[[ Dataset extract open ]]

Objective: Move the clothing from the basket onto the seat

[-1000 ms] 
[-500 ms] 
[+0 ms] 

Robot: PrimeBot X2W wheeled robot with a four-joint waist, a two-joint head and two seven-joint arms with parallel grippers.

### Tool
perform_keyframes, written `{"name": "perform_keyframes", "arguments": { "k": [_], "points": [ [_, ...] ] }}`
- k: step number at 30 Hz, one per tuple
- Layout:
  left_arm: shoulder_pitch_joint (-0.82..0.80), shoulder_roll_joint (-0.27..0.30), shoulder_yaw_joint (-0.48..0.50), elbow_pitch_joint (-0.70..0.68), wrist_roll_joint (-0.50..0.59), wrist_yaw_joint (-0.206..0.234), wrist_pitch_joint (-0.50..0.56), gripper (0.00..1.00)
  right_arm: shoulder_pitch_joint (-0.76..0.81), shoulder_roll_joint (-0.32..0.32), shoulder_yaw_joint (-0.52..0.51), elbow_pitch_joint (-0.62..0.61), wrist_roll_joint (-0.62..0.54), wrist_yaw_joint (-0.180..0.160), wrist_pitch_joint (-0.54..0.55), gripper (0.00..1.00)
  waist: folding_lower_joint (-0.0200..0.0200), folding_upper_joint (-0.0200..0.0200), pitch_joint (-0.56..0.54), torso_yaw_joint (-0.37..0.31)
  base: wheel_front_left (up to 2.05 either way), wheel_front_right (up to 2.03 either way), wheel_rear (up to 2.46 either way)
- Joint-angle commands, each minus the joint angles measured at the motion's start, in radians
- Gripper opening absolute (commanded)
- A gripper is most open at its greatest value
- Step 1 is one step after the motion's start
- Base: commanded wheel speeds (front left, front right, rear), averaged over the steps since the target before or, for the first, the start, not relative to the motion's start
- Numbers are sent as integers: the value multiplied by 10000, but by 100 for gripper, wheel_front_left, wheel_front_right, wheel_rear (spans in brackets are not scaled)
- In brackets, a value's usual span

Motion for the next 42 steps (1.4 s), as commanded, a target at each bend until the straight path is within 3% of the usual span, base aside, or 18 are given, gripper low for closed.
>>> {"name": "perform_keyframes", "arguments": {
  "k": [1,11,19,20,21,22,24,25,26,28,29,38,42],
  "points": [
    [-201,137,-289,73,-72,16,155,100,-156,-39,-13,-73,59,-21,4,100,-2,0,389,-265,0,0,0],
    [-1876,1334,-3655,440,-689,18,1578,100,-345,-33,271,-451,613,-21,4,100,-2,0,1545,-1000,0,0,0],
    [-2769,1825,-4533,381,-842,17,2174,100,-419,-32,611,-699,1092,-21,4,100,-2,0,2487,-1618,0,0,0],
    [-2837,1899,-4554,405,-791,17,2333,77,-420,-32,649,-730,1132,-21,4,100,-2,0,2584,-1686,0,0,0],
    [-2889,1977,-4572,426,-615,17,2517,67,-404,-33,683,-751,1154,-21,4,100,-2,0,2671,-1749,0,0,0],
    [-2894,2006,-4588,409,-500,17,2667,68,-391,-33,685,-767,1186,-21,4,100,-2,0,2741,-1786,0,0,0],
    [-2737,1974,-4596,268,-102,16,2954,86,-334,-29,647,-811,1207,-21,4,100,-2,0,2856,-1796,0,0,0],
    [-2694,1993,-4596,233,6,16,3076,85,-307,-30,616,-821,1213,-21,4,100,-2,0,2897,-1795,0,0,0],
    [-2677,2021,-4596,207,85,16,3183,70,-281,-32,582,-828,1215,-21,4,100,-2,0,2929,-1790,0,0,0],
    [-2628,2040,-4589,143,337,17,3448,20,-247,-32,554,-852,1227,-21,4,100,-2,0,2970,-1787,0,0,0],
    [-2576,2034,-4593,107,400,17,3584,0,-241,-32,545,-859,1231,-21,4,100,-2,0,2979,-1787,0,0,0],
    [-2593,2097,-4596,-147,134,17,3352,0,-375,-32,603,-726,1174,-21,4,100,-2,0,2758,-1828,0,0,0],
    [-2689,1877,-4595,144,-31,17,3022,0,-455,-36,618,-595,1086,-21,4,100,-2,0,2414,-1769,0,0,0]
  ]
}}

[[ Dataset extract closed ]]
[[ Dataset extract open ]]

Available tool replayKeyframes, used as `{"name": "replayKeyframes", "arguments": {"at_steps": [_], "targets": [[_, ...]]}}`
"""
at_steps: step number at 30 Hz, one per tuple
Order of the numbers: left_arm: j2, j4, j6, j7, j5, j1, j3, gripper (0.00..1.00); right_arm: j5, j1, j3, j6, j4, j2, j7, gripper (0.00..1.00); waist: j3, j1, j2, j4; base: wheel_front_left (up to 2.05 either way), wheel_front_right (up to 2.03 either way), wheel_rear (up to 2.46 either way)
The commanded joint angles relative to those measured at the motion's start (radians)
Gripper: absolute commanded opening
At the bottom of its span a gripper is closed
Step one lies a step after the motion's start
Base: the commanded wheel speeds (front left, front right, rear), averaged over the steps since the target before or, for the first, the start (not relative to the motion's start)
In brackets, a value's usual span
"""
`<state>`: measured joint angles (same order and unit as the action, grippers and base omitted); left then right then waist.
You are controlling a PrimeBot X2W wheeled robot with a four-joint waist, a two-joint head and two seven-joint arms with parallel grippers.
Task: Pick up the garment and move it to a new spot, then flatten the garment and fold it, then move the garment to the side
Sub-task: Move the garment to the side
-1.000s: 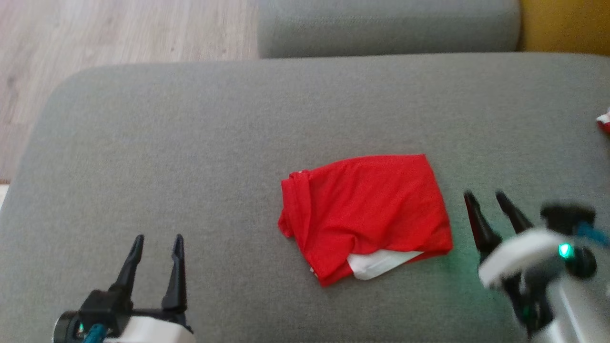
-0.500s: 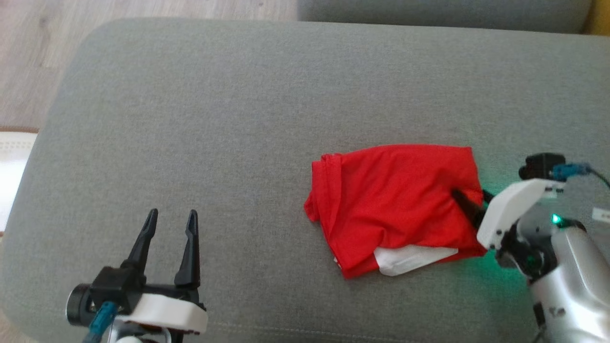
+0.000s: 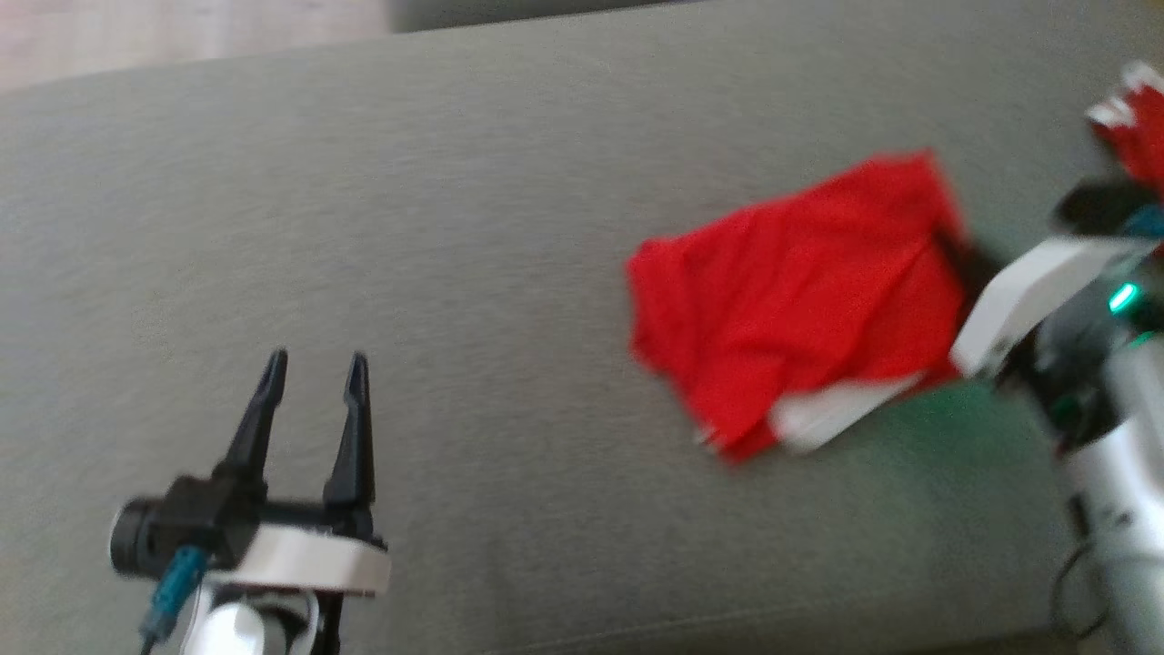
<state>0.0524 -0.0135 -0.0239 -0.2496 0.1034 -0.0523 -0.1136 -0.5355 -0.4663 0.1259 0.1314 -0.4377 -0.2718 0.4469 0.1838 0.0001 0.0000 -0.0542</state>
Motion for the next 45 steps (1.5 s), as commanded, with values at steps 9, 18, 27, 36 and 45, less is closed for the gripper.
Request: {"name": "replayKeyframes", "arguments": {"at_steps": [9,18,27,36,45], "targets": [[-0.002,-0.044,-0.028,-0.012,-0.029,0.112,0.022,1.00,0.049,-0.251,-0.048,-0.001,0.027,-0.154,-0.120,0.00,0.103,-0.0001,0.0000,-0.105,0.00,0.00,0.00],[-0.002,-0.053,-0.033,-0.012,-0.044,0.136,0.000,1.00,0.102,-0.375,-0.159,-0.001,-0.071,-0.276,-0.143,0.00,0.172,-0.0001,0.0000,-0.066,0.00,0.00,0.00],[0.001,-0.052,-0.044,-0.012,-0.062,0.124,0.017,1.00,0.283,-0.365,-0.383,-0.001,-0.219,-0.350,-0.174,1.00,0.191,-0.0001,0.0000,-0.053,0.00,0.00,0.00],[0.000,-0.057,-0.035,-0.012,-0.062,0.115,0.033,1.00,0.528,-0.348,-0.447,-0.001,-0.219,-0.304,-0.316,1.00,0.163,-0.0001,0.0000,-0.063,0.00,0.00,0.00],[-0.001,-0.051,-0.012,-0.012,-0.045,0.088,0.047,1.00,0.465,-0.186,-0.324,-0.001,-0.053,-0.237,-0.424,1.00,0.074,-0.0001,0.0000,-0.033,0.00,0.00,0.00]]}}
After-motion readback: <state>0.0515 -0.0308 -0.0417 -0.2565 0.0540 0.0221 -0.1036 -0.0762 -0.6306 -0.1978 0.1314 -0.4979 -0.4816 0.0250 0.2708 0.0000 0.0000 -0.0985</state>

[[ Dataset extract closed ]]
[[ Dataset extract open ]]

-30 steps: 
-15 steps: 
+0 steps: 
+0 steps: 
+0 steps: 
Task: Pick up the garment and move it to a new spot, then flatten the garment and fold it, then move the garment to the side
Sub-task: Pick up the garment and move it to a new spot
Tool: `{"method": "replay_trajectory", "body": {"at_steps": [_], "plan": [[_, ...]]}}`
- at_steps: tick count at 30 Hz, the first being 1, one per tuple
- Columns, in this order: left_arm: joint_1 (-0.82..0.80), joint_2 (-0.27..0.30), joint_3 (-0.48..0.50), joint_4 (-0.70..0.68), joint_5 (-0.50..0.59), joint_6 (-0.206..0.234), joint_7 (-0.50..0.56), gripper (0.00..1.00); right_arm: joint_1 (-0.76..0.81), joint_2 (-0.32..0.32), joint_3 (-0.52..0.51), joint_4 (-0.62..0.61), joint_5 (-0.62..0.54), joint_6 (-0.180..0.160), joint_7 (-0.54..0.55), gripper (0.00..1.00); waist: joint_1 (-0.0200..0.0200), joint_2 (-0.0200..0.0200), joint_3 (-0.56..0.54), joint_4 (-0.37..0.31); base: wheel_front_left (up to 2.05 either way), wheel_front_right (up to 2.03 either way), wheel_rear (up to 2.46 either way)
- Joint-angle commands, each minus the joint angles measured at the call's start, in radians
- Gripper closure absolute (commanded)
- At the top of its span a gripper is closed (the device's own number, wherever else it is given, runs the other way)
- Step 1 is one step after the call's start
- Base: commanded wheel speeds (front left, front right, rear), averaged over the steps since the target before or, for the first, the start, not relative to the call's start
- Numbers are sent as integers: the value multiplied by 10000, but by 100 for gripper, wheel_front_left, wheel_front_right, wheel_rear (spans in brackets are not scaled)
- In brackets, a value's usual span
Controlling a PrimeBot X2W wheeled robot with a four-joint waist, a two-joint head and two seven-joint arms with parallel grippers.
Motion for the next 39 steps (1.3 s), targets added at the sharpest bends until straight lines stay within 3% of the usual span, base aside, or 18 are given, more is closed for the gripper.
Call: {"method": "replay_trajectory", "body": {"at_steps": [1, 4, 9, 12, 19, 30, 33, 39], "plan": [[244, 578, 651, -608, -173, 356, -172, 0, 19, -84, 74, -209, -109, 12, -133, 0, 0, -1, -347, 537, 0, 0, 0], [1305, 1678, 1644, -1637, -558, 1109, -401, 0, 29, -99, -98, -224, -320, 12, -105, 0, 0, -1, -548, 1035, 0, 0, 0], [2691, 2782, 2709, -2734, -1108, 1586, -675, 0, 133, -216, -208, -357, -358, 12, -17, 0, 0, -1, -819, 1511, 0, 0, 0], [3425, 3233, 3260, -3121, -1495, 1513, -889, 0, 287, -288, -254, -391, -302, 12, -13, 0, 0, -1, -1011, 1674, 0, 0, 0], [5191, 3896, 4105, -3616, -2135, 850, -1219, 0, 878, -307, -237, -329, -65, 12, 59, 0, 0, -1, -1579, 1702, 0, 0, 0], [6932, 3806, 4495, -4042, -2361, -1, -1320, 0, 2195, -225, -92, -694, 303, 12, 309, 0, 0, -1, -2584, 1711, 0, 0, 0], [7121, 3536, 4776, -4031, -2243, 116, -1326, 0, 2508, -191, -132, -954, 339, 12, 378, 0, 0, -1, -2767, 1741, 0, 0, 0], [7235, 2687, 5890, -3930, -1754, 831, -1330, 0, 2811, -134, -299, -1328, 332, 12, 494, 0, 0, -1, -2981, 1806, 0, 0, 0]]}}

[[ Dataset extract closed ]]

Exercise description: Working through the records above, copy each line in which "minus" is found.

Reply to the exercise:
- Joint-angle commands, each minus the joint angles measured at the motion's start, in radians
- Joint-angle commands, each minus the joint angles measured at the call's start, in radians

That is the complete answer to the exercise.